My rating: 3/10. Hmm, nope, I’d better revise that, because its camp value makes it paradoxically enjoyable, in an so-bad-you-can’t-look-away way. So how about a 4/10. (I’m feeling very generous today.)

Provenance: Total impulse buy, 25 cents at the Williams Lake Sally Ann just a few days ago. Picked it up, put it down, turned away, and then, as I was leaving, my hand reached out of its own volition and snatched it quickly. (Couldn’t leave empty-handed, could I? Gave the clerk a loonie for it, too, because a quarter just seemed so cheap somehow. So I guess it really cost a whole dollar.)

A few blazingly hot afternoons ago, I joined my husband for a mid-day lunch and reading break out under the shady apple tree, and he glanced over at my book and did a complete double take.

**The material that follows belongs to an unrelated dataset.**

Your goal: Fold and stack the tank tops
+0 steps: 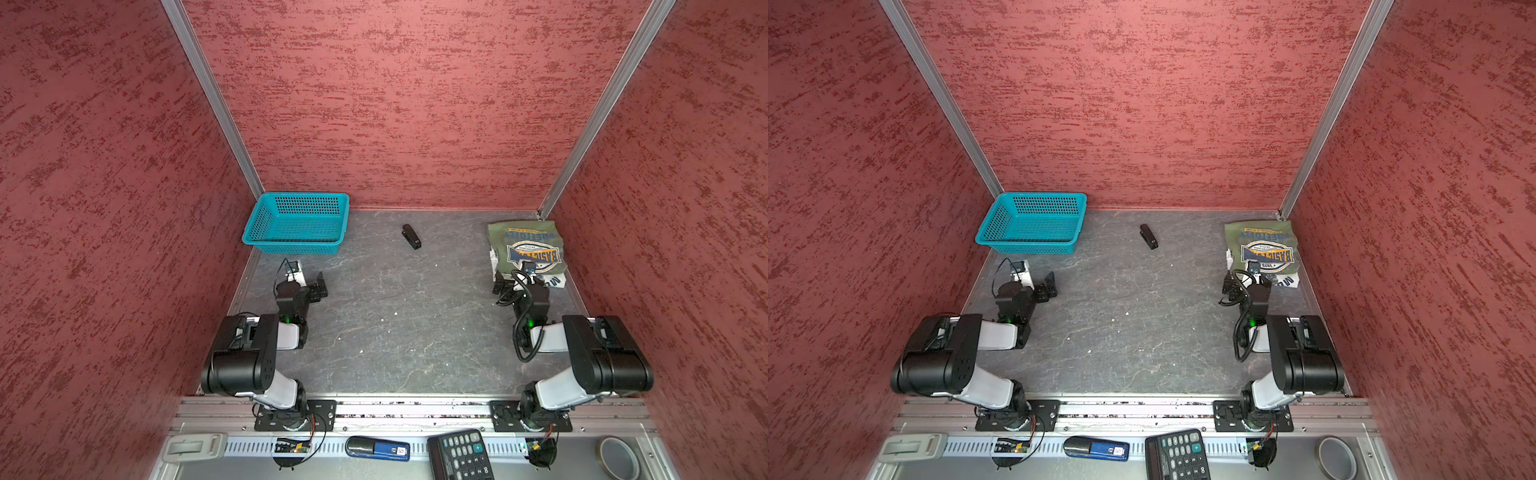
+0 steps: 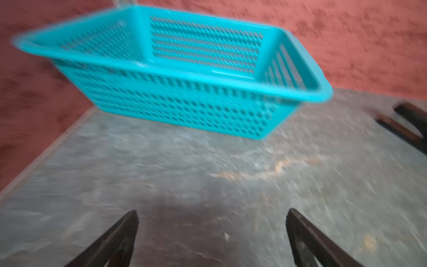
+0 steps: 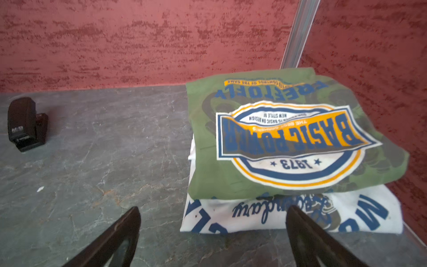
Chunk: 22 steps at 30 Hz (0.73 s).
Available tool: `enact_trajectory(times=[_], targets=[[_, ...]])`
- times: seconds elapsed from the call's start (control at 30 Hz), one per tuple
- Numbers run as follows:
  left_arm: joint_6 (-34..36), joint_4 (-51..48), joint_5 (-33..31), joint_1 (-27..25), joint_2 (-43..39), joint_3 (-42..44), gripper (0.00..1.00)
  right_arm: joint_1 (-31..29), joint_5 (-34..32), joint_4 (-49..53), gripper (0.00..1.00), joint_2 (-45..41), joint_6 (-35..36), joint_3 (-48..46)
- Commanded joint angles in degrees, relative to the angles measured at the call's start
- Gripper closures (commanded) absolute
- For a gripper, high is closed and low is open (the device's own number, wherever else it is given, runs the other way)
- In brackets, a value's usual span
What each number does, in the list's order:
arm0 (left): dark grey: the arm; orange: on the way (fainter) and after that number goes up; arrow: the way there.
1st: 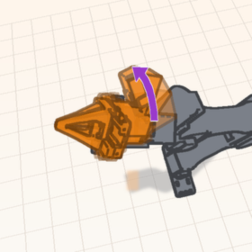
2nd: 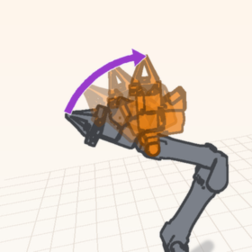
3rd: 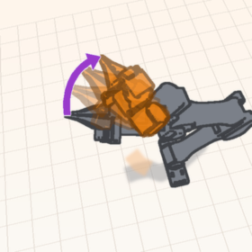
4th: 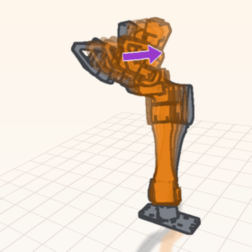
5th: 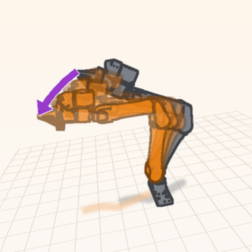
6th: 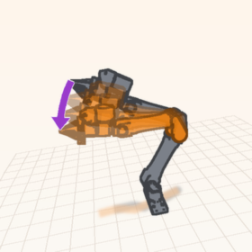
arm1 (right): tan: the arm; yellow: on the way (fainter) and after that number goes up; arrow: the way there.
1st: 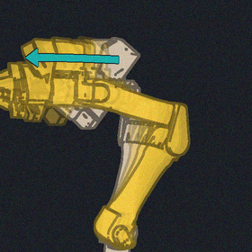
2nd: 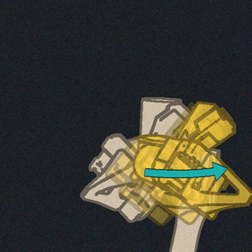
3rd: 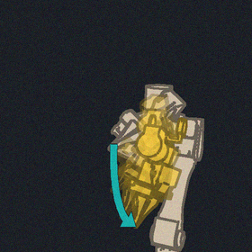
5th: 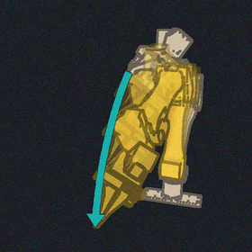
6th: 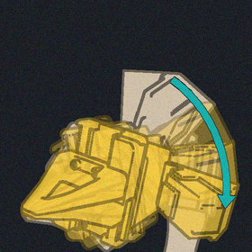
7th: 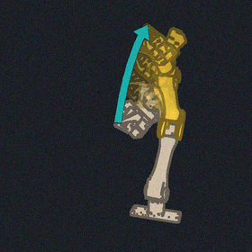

What are you reading now?! And why? Is that another one of those Century things?”

Well, that would be a western pulp novel by Edgar Rice Burroughs. Yes, the Tarzan guy. And no, it’s not really a Century book, because its year, 1940, is already filled with D.E. Stevenson’s The English Air, but hey! – an extra book isn’t such a bad thing, and this one is short and not at all demanding on the readerly intellect. And if Zane Grey’s Riders of the Purple Sage receives representation among my Century reads for its cultural significance to American popular literature, can’t I make the same argument in favour the at-least-just-as-culturally-significant Burroughs?

Of course I can.

Who killed Ole Gunderstrom? The evidence seemed to point to Buck Mason. And when Buck went into hiding soon after, there was no doubt in anyone’s mind. But Buck knew he was innocent- now he was going to have to prove it.

Gunderstrom lay asleep on a cot against one of the cabin walls. A man was crossing the room stealthily with a long-barreled Colt in his hands.

The intruder could see the cot and the outlines of the blur that was the sleeper upon it: but he did not see the boot in his path, and half stumbled as he stepped on it.

Gunderstrom awoke and sat up. “‘Buck Mason! ” he exclaimed. A t the same time he reached for the gun beside him. There was a flash in the dark; the silence was split by the report of a pistol and Ole Gunderstrom slumped back upon his blanket.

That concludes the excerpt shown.